There is an argument to be made that prohibition does have a degree of efficacy. For example the banning of alcohol at football matches in England did lead to a reduction in violence. Drink driving laws reduce road traffic accidents, and, in Scotland, research into the recently introduced minimum pricing of alcohol does seem to show a reduction in overall alcohol consumption. However it’s far too early to extrapolate any long term trends from that initiative. However, most studies would support the theory that legal and regulated supply of a drug overall generates fewer social, medical and legal problems.

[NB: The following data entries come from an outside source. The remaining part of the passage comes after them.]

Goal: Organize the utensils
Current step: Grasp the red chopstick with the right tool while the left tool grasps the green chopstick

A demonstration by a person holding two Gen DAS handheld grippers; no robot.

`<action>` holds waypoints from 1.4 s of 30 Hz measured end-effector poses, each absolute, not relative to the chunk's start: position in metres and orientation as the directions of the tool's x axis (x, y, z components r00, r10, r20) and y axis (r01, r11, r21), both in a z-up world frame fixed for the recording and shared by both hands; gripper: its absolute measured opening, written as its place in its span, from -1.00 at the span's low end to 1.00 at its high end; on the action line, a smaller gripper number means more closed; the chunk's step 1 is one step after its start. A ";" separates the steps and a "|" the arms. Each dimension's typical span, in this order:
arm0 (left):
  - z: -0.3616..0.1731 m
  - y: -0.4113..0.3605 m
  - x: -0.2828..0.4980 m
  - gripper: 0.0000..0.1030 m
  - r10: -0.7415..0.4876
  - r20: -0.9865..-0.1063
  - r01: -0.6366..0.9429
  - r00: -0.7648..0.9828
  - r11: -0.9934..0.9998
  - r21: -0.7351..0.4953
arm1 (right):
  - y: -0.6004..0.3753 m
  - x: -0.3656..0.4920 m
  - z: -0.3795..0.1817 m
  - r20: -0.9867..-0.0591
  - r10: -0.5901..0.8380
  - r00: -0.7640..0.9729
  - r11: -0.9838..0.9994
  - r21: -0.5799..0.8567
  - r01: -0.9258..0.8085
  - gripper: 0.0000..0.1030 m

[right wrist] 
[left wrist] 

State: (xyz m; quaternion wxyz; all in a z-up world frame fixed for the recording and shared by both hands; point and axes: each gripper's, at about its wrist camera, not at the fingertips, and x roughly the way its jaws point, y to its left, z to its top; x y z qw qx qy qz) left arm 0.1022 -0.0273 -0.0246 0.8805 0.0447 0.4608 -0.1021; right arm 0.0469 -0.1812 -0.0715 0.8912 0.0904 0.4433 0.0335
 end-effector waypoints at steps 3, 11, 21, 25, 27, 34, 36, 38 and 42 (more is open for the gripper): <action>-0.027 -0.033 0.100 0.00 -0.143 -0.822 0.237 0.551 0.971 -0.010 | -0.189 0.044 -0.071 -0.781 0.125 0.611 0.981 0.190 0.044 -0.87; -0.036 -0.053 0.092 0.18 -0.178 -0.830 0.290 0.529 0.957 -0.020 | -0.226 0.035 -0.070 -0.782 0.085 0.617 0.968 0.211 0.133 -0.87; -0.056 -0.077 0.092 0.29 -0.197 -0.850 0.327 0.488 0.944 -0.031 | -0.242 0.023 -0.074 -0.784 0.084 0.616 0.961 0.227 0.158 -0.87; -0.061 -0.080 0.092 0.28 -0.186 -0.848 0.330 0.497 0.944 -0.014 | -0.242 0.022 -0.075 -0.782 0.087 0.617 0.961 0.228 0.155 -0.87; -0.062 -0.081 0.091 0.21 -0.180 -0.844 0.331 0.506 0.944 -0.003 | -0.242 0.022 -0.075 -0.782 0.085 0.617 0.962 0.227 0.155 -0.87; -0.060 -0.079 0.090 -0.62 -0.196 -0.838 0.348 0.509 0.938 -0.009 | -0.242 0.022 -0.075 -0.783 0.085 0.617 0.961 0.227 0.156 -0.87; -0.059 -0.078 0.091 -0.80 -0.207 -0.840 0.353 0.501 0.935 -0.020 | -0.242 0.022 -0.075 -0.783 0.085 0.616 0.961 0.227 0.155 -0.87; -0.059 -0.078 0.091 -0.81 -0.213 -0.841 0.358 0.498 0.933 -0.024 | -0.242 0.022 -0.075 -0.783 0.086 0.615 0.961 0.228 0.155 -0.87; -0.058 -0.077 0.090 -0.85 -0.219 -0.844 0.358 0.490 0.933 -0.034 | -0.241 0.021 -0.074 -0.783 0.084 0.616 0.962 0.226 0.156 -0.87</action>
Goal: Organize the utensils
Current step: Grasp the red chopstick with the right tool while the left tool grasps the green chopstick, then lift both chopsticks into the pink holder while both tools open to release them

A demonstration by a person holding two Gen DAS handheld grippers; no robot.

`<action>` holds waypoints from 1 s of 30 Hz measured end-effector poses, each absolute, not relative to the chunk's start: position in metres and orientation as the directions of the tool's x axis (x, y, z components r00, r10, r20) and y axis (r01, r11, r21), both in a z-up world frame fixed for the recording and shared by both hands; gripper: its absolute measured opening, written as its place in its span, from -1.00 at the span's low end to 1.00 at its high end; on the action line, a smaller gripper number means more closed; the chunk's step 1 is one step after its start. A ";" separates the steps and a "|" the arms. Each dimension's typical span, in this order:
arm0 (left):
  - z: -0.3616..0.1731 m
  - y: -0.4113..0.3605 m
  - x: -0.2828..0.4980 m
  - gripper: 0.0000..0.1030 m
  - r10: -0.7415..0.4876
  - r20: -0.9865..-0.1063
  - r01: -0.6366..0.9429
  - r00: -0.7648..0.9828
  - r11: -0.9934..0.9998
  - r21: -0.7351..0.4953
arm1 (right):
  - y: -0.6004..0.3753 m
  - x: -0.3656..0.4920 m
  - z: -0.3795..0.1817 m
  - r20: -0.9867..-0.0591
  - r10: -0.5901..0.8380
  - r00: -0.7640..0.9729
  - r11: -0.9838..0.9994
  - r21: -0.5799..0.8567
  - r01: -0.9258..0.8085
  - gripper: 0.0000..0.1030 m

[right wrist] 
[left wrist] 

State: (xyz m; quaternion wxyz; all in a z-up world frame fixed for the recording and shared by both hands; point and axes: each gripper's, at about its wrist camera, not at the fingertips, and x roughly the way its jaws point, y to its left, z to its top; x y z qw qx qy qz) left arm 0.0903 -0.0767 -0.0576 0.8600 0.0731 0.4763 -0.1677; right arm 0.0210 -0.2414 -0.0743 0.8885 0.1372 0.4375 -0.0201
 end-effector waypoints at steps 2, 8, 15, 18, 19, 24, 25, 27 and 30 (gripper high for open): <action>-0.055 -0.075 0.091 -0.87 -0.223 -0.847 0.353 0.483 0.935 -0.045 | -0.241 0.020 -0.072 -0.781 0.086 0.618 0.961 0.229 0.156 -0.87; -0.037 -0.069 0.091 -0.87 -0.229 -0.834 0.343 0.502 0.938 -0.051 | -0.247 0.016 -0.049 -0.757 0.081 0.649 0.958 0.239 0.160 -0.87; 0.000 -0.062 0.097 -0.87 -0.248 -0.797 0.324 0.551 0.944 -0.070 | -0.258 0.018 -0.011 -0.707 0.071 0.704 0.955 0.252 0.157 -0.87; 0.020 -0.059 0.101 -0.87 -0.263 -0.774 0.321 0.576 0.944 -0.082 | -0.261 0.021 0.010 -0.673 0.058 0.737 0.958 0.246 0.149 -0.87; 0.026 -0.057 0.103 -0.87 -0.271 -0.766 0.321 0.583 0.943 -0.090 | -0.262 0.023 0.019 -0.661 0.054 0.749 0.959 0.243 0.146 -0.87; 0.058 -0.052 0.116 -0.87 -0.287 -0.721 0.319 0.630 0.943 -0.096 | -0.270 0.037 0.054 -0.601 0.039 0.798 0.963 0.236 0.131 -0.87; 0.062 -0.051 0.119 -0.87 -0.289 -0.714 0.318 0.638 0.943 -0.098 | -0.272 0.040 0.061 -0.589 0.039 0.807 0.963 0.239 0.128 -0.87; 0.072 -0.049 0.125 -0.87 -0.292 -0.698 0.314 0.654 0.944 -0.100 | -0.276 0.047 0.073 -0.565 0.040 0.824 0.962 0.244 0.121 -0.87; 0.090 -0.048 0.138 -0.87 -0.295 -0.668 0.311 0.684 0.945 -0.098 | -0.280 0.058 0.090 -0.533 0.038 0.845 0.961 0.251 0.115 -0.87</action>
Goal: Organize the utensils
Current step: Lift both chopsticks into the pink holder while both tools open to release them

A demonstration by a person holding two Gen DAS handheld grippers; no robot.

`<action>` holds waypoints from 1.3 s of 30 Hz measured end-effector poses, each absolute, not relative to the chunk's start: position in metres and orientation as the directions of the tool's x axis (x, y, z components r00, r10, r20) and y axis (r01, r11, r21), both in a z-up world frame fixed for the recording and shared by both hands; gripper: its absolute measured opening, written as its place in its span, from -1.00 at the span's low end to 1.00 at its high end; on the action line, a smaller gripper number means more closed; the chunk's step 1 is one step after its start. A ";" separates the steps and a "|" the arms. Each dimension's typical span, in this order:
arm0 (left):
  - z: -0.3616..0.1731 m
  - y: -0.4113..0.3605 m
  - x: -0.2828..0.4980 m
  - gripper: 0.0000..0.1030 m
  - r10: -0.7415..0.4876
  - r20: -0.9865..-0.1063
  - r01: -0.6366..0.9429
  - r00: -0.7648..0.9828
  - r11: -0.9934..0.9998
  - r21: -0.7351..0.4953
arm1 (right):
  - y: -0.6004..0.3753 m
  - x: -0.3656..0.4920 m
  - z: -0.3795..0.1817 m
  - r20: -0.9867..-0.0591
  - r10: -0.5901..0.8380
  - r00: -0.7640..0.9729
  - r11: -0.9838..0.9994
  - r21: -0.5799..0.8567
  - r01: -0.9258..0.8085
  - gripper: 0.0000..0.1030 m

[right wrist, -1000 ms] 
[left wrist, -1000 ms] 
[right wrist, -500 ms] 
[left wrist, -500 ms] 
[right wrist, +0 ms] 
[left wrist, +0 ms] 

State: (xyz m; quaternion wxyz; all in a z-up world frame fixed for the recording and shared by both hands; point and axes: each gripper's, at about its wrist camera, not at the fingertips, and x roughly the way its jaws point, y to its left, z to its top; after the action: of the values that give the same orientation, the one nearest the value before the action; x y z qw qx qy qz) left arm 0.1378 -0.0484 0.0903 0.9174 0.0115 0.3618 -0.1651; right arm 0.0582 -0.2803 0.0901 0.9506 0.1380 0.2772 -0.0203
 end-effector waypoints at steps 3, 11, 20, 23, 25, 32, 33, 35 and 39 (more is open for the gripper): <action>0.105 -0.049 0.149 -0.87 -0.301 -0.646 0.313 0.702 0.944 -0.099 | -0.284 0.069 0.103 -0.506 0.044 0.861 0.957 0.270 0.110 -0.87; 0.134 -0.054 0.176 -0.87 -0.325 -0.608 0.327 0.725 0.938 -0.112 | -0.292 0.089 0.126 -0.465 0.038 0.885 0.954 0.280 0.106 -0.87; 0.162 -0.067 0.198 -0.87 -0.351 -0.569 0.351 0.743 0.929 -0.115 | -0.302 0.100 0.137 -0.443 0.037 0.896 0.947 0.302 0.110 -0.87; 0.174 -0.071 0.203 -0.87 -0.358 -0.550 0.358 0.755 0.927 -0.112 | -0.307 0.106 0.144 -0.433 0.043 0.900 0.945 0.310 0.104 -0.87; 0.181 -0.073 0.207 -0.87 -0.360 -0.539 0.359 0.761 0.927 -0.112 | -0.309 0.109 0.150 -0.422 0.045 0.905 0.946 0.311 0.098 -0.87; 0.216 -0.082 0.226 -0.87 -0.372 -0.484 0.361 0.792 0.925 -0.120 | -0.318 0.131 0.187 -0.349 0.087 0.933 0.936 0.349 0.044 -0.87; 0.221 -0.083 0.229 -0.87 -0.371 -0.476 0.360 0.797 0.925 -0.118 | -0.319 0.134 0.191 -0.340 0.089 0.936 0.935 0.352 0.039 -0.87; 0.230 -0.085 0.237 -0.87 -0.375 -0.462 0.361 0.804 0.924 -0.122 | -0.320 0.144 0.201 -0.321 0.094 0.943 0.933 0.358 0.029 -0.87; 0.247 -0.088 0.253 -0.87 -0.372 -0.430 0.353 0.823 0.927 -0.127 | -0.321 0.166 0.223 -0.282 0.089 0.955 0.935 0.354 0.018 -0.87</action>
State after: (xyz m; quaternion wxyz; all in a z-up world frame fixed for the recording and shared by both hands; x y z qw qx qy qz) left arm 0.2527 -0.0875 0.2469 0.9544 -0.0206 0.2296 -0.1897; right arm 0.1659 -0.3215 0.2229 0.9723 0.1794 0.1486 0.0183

In any case, illicit drugs are, along with coffee, oil and armaments, one of the most valuable commodities in the world. That (illicit) industry simply cannot exist without a vast infrastructure to support it; cultivation, processing, distribution etc (necessitating massive corruption at government levels). Illicit drugs are irreversibly woven into global society. The United Nations Convention Against Illicit Traffic in Narcotic Drugs and Psychotropic Substances has been in force for over thirty years yet drugs are still widespread and easily available, with organised crime being the main beneficiary. Countries like Morocco, Afghanistan and Columbia pretty much depend on the cultivation and export of illicit drugs. The war on drugs was lost before it even began. I once read that the Californian economy would have collapsed if the importation of cocaine from Columbia had been seriously pursued and eradicated.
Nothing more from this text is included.